New Year's Eve: Cards Against Humanity

Every New Year's we get together at a friend's house, hang out by the grill outside and talk, game for a while and watch the ball drop.  For privacy reasons, I don't share names, but a big thanks to the long-time gamer group for inviting us back.  It's actually the second and third generation of the gaming group that started with D&D over 30 years ago.  They still have a regular D&D campaign most saturdays but I can't really commit to year-long adventures these days.  So when there's a chance to play one-off games, count me in.

By the time we got there, they were wrapping up a game of Apples to Apples.  But we all got to the table for a 2-hour stretch of Cards Against Humanity, my least favorite game in the world.  It's just stacks of cards saying unspeakable, gross, awkward things, but sure, when it comes up it's worth taking a deep breath and playing along.  There are a lot of laughs and groans, but also a quantity of mutual suffering.  You get to practice performance skills and the discipline of distancing yourself from the stuff coming out of your own mouth.  But the game itself is all about submitting cards and hoping yours gets picked -- so arbitrary -- and it's more of a "leave your pride at the door and just do it" endurance challenge than a game.  

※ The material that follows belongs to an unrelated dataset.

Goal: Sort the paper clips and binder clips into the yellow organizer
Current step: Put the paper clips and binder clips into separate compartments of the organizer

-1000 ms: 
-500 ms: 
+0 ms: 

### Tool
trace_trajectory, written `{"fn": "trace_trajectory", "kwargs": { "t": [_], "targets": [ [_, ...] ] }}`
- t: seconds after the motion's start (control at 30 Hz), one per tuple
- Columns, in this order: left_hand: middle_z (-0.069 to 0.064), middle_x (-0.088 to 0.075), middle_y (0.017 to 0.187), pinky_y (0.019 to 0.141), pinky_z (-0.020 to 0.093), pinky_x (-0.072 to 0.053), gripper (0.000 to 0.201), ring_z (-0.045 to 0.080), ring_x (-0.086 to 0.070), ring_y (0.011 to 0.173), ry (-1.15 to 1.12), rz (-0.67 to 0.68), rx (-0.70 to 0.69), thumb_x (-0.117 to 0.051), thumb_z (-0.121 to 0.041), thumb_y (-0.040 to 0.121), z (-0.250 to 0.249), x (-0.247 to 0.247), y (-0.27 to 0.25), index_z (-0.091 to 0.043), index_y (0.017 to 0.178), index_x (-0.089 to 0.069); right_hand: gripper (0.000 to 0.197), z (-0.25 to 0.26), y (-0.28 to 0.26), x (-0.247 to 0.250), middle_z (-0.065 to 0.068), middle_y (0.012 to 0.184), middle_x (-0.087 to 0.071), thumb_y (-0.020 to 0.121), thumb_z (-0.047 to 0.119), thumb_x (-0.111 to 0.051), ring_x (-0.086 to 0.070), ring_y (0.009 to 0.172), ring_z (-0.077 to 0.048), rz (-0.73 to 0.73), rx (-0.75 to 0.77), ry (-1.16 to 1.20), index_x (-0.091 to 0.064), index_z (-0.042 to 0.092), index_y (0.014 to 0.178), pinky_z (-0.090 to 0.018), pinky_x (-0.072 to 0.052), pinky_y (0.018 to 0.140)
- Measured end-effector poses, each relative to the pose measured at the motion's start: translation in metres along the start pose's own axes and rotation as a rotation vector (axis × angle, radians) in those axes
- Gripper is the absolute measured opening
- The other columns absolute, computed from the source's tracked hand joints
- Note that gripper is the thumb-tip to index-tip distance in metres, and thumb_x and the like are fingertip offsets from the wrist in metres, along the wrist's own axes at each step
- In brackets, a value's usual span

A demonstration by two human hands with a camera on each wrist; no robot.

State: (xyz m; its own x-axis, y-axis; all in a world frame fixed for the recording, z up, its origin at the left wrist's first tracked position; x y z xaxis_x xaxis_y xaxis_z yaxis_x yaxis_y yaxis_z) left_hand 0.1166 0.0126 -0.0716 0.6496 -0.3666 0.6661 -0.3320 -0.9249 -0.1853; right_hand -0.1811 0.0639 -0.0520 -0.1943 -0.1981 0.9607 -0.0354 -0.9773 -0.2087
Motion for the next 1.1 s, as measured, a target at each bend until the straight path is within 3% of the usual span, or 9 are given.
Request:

The only play of mine that I can remember a day later was "I never understood [Scientology] until I encountered [an endless spray of diarrhea]."  But it was not a winner.

Sure, it's an experience making friends and moms say horrible things and look up the foulest expressions on google.  Because nobody should go through life not knowing the definitions of every perversion and bodily exudation.  Bleah.  

In the end, it was fun in its "special" way, more for the people around the table than the crap written on the cards.   It's just not a game I would ever vote to play.

And I think that's exactly what the designers were shooting for.